▶ Exercise aim:
Return only the lines from the one containing "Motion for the" to the end of the material, with each one exactly as it appears.

Segment Start: The data

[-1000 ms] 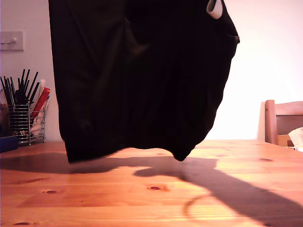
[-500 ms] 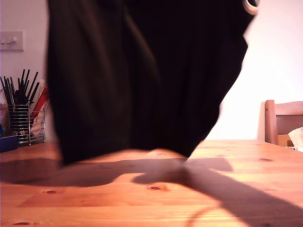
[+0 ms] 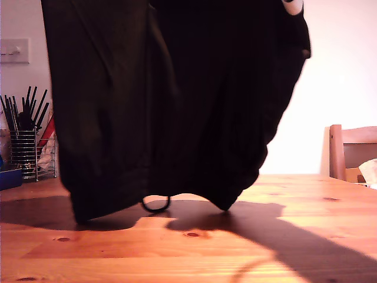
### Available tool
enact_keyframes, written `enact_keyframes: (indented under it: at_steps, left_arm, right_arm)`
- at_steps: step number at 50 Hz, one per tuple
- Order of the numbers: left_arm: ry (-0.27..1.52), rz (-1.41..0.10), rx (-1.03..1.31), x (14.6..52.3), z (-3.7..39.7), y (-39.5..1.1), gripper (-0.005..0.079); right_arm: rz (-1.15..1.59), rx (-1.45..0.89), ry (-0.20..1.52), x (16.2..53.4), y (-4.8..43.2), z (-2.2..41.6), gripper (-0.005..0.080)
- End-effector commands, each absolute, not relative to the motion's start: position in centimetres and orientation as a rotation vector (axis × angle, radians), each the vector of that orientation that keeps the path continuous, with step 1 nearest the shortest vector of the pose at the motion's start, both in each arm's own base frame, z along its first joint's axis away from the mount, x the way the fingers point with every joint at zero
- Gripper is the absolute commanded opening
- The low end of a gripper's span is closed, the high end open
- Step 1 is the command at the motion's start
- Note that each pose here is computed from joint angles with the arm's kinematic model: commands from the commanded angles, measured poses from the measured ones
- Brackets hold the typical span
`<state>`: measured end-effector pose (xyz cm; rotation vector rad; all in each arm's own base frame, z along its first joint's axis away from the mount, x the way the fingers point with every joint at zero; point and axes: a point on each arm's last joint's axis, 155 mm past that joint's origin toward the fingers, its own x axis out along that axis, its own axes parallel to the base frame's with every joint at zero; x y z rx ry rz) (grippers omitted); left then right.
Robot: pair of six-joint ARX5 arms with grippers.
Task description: Fold the shorts in front of you. After folding it, place it to the left side.
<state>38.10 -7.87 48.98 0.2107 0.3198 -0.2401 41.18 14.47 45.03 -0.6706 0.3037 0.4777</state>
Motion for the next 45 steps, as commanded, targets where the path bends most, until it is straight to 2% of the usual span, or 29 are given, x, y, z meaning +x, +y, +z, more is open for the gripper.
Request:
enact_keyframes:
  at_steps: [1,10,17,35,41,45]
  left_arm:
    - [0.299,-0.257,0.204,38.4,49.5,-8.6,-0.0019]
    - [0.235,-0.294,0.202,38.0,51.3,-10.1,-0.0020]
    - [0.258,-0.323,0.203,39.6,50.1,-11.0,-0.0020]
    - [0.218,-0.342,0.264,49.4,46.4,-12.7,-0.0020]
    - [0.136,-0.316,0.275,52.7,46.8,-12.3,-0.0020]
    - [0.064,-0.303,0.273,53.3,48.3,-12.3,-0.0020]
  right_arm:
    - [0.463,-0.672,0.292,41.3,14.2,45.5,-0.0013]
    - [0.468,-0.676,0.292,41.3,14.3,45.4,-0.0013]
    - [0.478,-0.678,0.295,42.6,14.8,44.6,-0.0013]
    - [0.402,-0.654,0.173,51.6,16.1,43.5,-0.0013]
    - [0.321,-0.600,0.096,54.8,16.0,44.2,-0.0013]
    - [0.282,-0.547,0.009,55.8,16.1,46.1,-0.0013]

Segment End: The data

▶ Answer to the exercise:
Motion for the next 45 steps, as commanded, targets where the path bends most, until it is straight to 2% of the usual span, or 29 are given, x, y, z meaning +x, +y, +z, more is open for the gripper.
Request:
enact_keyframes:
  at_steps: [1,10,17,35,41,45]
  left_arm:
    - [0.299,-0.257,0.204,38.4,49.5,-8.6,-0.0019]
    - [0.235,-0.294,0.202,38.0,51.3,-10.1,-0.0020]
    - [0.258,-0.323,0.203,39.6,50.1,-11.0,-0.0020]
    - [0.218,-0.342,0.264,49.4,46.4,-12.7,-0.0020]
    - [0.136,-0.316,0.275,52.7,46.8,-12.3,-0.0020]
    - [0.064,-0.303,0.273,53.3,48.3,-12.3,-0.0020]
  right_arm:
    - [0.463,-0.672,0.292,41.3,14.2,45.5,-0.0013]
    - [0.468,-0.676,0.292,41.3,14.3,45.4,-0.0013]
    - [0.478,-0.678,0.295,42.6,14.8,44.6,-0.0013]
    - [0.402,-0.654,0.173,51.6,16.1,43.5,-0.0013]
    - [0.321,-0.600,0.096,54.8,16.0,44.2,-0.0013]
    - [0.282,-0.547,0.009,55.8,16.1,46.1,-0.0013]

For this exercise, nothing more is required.